3. Persiapan pagi hari sebelum operasi klien dibangunkan 1 (satu) jam sebelum obat-obatan pre operasi :
1. Mencatat tanda-tanda vital
2. Cek gelang identitas klien
3. Cek persiapan kulit dilaksanakan dengan baik
4. Cek kembali instruksi khusus seperti pemasangan infus
5. Yakinkan bahwa klien tidak makan dalam 8 jam terakhir
6. Anjurkan klien untuk buang air kecil
7. Perawatan mulut jika perlu
8. Bantu klien menggunakan baju RS dan penutup kepala
9. Hilangkan cat kuku agar mudah dalam mengecek tanda-tanda hipoksia lebih mudah.
6. Evaluasi
a. Gangguan rasa nyaman teratasi
b. Tidak terjadi infeksi
c. Gangguan nutrisi teratasi
d. Klien memahami tentang perawatan dan penyakitnya
e. Tidak terjadi penurunan berat badan
f. Tanda-tanda vital dalam batas normal.
BAB III
PENUTUP
3.1. KESIMPULAN
Jadi apendisitis adalah peradangan yang terjadi pada apendiks vermiformis, dan merupakan abdomen akut yang paling sering,
apendiks sering di sebut umbai cacing. Istilah usus buntu yang sering digunakan masyarakat kurang tepat, karena yang merupakan
usus buntuh merupakan sekum dari kolon.
Apendisitis umumnya terjadi karena infeksi oleh bakteri, berbagi hal berperan sebagai factor pencetusnya. Diantaranya adalah
obstruksi yang terjadi pada lumen apendiks. Obstruksi (fekalit) , hyperplasia jaringan limfoid, tumor, striktur, benda asing dalam
tubuh dan cacing askaris dapat pula menyebabkan sumbatan. Namun, diantara penyebab obstruksi lumen yang telah disebutkan
di atas, fekalit dan hiperplasia jaringan limfoid merupakan penyebab obstruksi yang paling sering terjadi.

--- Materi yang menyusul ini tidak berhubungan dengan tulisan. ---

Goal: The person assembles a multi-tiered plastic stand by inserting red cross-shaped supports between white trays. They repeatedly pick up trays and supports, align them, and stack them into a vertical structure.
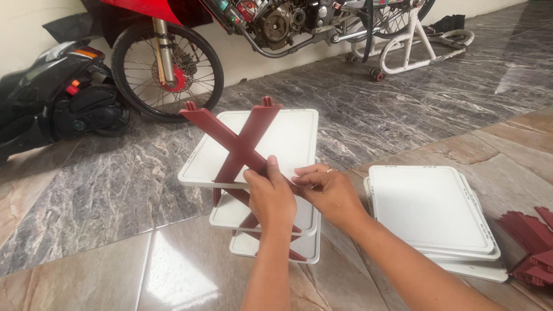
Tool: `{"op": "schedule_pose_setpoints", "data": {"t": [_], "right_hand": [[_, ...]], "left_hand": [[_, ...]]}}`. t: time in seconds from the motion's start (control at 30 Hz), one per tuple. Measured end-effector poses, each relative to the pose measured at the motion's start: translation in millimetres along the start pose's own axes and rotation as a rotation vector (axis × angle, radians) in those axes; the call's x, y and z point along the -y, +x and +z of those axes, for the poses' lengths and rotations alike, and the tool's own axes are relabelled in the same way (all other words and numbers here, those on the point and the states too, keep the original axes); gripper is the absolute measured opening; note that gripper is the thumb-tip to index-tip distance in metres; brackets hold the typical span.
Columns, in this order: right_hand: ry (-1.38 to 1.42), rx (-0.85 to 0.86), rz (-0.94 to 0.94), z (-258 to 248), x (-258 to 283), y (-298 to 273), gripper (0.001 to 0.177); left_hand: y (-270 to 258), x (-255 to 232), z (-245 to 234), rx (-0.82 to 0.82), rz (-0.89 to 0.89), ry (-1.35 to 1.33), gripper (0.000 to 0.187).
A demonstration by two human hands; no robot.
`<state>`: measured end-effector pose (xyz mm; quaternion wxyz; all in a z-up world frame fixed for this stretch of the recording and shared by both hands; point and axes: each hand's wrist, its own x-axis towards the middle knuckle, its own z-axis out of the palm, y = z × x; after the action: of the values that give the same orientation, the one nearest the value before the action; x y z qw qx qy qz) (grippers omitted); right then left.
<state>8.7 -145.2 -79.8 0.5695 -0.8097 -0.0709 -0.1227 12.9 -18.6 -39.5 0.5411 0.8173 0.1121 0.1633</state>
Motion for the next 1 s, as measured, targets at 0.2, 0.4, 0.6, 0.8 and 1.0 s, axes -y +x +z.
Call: {"op": "schedule_pose_setpoints", "data": {"t": [0.2, 0.4, 0.6, 0.8, 1.0], "right_hand": [[-0.081, -0.017, -0.033, 3, 11, 0, 0.020], [-0.180, 0.002, -0.079, 2, 15, 2, 0.022], [-0.177, 0.003, -0.117, 1, 18, 5, 0.023], [-0.225, 0.025, -0.144, 3, 28, 5, 0.023], [-0.227, 0.051, -0.107, 3, 30, 6, 0.023]], "left_hand": [[9, 12, -1, 0.049, -0.011, -0.021, 0.054], [10, 10, -4, 0.107, -0.077, -0.046, 0.055], [7, 6, -7, 0.113, -0.133, -0.121, 0.055], [9, 4, -9, 0.108, -0.143, -0.232, 0.053], [11, 7, -10, 0.134, -0.181, -0.242, 0.055]]}}
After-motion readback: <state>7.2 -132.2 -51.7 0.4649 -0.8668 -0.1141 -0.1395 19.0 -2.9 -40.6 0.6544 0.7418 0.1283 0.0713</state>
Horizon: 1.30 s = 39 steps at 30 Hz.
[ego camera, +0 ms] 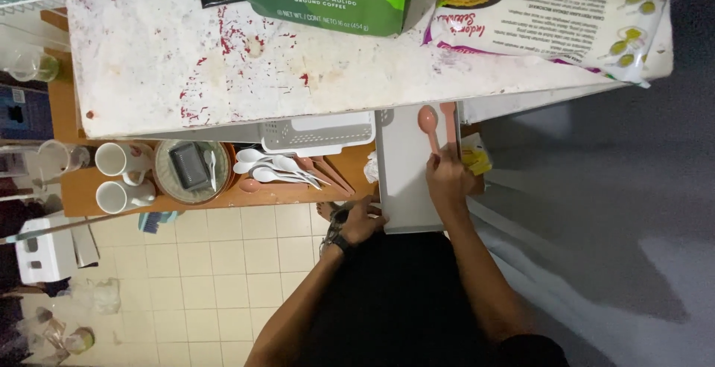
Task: A person sorts and organizes plastic spoons and forks into a white plastic cutlery tray on a wooden table.
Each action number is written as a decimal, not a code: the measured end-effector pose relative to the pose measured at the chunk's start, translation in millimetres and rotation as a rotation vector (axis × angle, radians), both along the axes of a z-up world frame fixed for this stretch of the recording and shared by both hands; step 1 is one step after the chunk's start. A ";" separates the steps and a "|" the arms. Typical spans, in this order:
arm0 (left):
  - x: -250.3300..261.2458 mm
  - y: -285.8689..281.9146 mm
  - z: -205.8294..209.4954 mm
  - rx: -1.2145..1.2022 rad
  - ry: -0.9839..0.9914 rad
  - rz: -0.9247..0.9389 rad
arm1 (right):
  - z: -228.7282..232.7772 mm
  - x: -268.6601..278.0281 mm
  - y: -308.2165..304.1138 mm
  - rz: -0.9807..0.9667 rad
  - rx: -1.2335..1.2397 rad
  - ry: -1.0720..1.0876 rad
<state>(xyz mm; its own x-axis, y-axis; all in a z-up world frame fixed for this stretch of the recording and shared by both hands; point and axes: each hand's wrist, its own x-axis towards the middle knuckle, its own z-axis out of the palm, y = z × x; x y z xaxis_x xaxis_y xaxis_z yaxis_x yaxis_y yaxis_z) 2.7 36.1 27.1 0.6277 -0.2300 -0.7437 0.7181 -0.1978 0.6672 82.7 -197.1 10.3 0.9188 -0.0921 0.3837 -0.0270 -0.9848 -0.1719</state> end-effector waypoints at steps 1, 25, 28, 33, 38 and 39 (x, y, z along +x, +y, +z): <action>0.0 -0.4 2.0 -0.018 0.014 0.010 | -4.5 -4.2 -2.7 0.004 0.087 0.057; 38.2 -23.9 -6.3 -0.100 0.030 0.241 | 36.3 -35.1 1.6 0.086 0.576 0.258; 44.8 -28.4 -15.5 -0.122 0.027 0.287 | 45.9 -36.2 -0.5 0.106 0.549 0.207; 59.6 -36.2 -29.3 -0.107 -0.021 0.305 | 78.2 -36.5 1.4 0.101 0.520 0.180; 72.7 -36.8 -78.6 0.073 -0.297 0.286 | 73.4 -42.5 2.4 0.051 0.582 0.198; 76.3 -41.8 -73.5 0.073 -0.297 0.287 | 77.7 -41.7 3.5 0.052 0.581 0.198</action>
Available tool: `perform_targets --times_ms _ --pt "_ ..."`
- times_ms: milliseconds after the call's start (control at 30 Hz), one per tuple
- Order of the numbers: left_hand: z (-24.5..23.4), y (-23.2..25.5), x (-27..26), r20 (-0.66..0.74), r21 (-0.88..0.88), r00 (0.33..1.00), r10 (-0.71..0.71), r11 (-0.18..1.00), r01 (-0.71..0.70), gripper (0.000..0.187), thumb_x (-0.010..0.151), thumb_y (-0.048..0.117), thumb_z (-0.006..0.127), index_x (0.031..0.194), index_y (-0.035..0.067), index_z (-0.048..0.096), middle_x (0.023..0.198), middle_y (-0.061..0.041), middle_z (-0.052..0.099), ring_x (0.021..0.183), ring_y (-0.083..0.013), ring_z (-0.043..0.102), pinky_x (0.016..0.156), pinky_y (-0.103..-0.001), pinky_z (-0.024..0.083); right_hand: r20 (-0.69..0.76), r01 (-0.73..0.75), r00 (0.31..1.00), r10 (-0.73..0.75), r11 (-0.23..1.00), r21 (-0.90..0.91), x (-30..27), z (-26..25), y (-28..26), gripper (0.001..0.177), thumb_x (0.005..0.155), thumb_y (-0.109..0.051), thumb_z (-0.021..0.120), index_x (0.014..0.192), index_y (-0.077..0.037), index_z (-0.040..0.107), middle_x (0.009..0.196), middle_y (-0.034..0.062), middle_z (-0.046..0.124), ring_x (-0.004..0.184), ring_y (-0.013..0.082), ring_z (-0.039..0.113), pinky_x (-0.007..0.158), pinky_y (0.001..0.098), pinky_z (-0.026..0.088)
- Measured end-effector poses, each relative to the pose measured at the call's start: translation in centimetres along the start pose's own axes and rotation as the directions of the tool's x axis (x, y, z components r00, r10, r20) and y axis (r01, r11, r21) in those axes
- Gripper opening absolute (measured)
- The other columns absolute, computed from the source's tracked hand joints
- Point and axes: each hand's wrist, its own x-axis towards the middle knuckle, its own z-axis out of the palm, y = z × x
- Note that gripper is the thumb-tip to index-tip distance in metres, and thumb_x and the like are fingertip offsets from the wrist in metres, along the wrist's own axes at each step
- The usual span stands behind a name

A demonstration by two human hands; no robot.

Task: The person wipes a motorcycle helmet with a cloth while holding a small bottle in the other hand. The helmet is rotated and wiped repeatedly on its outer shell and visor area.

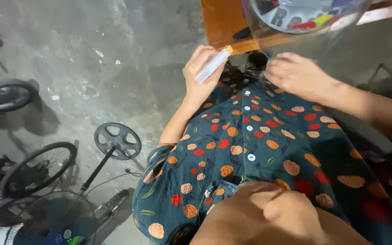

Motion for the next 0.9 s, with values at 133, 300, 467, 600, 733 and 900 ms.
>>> perform_targets --times_ms 133,300,467,600,733,900 --pt "0.9 0.4 -0.6 0.051 -0.025 0.998 0.042 0.999 -0.040 0.019 0.086 0.003 0.080 0.100 0.004 0.067 0.098 -0.008 0.067 0.082 -0.0207 0.072 0.073 -0.029 0.056 -0.285 -0.158 0.945 0.162 0.987 0.036 -2.6 -0.8 1.8 0.045 0.092 -0.008 0.069 0.136 -0.013 0.071 0.138 0.0026 0.066 0.135 0.0199 0.058 0.120 0.0381 0.039" --pt "2.3 0.8 -1.4 0.102 -0.059 0.990 0.099 0.994 -0.093 0.018 0.087 0.003 0.079 0.101 0.005 0.067 0.100 -0.008 0.067 0.087 -0.0212 0.071 0.078 -0.029 0.056 -0.498 -0.209 0.860 0.112 0.967 -0.143 -1.0 3.5 3.4 0.045 0.090 -0.006 0.069 0.134 -0.017 0.073 0.140 0.0000 0.067 0.138 0.0190 0.057 0.120 0.0400 0.039" --pt "3.3 0.5 -2.5 0.119 -0.049 0.992 0.032 0.998 -0.026 0.020 0.087 0.004 0.080 0.102 0.004 0.065 0.100 -0.007 0.066 0.083 -0.0206 0.069 0.075 -0.029 0.055 -0.333 -0.026 0.941 0.056 0.995 0.092 -2.2 8.6 -0.7 0.032 0.088 -0.013 0.063 0.118 -0.008 0.071 0.132 0.0076 0.068 0.131 0.0220 0.060 0.120 0.0388 0.044" --pt "3.9 0.1 -3.0 0.134 -0.023 0.989 0.058 0.998 -0.056 0.020 0.087 0.006 0.080 0.101 0.005 0.065 0.099 -0.006 0.066 0.082 -0.0201 0.068 0.073 -0.029 0.053 -0.383 -0.055 0.916 0.120 0.983 0.177 -5.7 8.7 -2.2 0.040 0.088 -0.011 0.061 0.126 -0.006 0.073 0.131 0.0078 0.068 0.130 0.0220 0.061 0.119 0.0393 0.043" --pt "4.8 0.0 -3.5 0.159 -0.042 0.985 0.064 0.997 -0.058 0.019 0.088 0.005 0.079 0.102 0.004 0.065 0.099 -0.007 0.065 0.083 -0.0200 0.067 0.074 -0.029 0.053 -0.606 -0.217 0.730 0.316 0.948 0.234 -7.6 9.1 -1.1 0.034 0.095 0.002 0.065 0.126 -0.009 0.075 0.138 0.0083 0.068 0.135 0.0264 0.059 0.121 0.0475 0.040" --pt "6.5 0.6 -3.9 0.153 -0.068 0.985 0.084 0.995 -0.074 0.019 0.089 0.004 0.077 0.102 0.003 0.064 0.101 -0.008 0.064 0.084 -0.0204 0.067 0.076 -0.028 0.054 -0.697 -0.230 0.580 0.423 0.905 0.357 -4.5 13.8 2.6 0.052 0.089 0.013 0.055 0.138 0.000 0.068 0.151 0.0160 0.057 0.147 0.0361 0.047 0.130 0.0554 0.036"
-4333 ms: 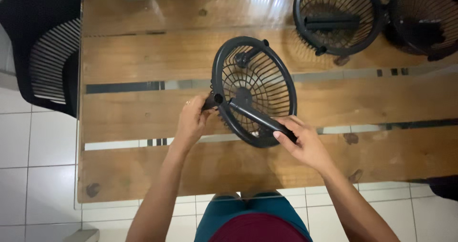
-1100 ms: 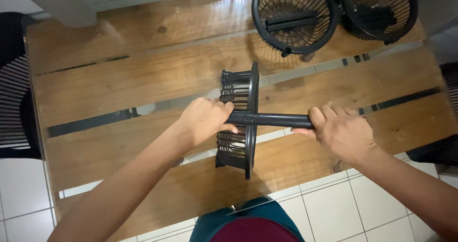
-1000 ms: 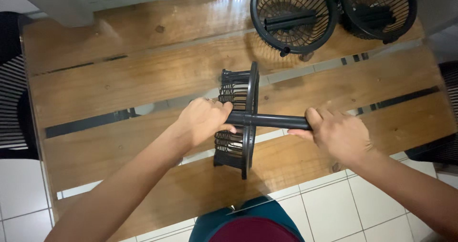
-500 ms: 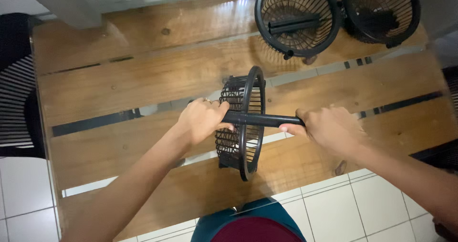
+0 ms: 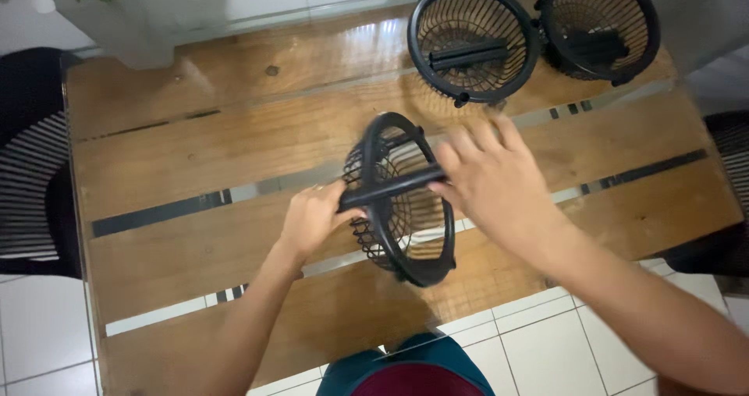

Gejala awal yang khas, yang merupakan gejala kelasik apendisitis adalah nyeri samar di daerah epigastrium atau priumbilikus.
Keluhan ini biasanya disertai dengan rasa mual, bahkan terkadang muntah, dan pada umumnya nafsu makan menurun. Kemudian
dalam beberapa jam, nyeri akan beralih ke kuadran kanan bawah.
Salah satu alternative terakhir dari apendiks adalah dengan operasi sebelum apendiks itu perforasi dan terjadi rupture, karena
kalau sampai terjadi rupture maka daerah infeksi akan semakin meluas dan akan terjadi peritonitis dan penyakit lainnya.